Data on aspirin usage, resident demographics, concurrent drug use and disease states, especially those representing potential predictors of aspirin usage or non-usage, were recorded. Data analysis was performed using independent samples t-testing, ÷2 testing and univariate and multivariate logistic regression analysis.

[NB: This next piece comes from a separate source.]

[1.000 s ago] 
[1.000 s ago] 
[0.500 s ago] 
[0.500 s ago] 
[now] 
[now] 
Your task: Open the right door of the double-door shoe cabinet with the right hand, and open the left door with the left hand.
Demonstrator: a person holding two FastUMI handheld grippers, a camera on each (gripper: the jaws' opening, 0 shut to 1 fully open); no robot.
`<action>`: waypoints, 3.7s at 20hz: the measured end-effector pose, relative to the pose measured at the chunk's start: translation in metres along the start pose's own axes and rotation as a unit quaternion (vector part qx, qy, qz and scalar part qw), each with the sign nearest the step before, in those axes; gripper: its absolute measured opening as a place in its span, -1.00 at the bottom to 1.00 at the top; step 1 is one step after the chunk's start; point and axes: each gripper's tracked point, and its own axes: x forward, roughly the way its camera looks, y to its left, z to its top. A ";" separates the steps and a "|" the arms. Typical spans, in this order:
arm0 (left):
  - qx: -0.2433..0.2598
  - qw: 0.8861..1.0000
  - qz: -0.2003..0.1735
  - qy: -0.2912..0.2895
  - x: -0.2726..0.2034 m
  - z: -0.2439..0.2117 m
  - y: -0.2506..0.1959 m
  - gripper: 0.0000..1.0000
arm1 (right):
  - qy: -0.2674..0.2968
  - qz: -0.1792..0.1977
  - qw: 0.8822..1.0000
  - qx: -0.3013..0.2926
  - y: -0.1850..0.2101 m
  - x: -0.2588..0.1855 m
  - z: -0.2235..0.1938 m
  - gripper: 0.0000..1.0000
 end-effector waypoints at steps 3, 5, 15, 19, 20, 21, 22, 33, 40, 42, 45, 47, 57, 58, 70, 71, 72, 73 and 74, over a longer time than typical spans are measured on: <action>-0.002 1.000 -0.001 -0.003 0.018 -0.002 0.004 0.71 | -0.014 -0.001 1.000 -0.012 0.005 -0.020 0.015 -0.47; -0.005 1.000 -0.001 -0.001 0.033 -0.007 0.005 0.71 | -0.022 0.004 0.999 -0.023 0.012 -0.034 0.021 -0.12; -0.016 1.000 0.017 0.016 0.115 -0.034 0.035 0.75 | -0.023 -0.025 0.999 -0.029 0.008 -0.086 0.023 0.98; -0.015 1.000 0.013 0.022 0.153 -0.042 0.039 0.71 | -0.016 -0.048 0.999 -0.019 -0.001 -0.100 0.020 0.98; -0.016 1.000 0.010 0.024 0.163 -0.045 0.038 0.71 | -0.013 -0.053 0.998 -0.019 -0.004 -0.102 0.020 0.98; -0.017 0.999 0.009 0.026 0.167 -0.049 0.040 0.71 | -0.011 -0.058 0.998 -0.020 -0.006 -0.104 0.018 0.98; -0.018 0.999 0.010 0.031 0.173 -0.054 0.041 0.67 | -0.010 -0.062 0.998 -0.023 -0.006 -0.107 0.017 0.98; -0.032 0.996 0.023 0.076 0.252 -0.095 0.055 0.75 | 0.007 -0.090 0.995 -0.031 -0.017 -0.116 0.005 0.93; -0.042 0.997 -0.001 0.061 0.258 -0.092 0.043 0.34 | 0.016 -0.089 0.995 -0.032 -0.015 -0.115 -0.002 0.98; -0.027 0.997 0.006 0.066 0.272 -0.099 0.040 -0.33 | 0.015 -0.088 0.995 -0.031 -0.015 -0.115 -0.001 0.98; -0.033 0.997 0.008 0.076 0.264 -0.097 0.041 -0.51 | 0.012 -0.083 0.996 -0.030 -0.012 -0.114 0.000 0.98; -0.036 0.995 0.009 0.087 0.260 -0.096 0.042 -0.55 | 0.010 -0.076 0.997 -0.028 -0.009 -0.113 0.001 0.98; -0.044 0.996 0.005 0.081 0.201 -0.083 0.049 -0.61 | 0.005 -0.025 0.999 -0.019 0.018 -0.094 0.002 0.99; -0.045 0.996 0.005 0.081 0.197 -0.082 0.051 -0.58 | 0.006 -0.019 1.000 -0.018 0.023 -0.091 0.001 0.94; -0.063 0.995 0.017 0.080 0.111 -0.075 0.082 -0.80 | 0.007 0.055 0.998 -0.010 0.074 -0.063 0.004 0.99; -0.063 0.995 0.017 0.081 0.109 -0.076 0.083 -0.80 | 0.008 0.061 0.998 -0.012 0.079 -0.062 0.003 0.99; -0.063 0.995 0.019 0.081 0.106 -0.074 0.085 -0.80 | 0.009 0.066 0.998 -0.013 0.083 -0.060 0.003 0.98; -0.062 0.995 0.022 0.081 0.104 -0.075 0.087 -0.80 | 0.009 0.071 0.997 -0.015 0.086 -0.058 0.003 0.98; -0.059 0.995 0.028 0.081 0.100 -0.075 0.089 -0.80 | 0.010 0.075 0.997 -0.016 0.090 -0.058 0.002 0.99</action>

Rates of aspirin use were 35.2% and 32.5% in the WA and NSW cohorts, respectively, with no difference between the two groups (p=0.476). Common aspirin dosages were 100mg and 150mg daily. Aspirin prescribing rates for indicated cardiovascular conditions varied from 23.1% to 47.1% in the WA residents. Multivariate logistic regression analyses on the combined data demonstrated male gender (OR=1.46, 95% CI: 1.06-2.01) and concurrent usage of angiotensin receptor blockers (OR=1.61, 95% CI: 1.06-2.45), angiotensin converting enzyme inhibitors (OR=1.78, 95% CI: 1.28-2.46), beta-blockers (OR=1.99, 95% CI: 1.38-2.85), antihyperlipidemics (OR=1.62, 95% CI: 1.14-2.31) and antiarrhythmics (OR=1.57, 95% CI: 1.02-2.41) to be predictors of aspirin usage. Predictors of aspirin non-usage were clopidogrel (OR=0.28, 95% CI: 0.15-0.51) and warfarin usage (OR=0.09, 95% CI: 0.03-0.24). Conclusions:
Suboptimal aspirin usage was demonstrated among both cohorts of RACF residents in spite of strong recommendations from national guidelines. Various predictors of aspirin usage and non-usage were identified. Significant efforts should be made to encourage aspirin usage in the elderly ‘at risk’ population.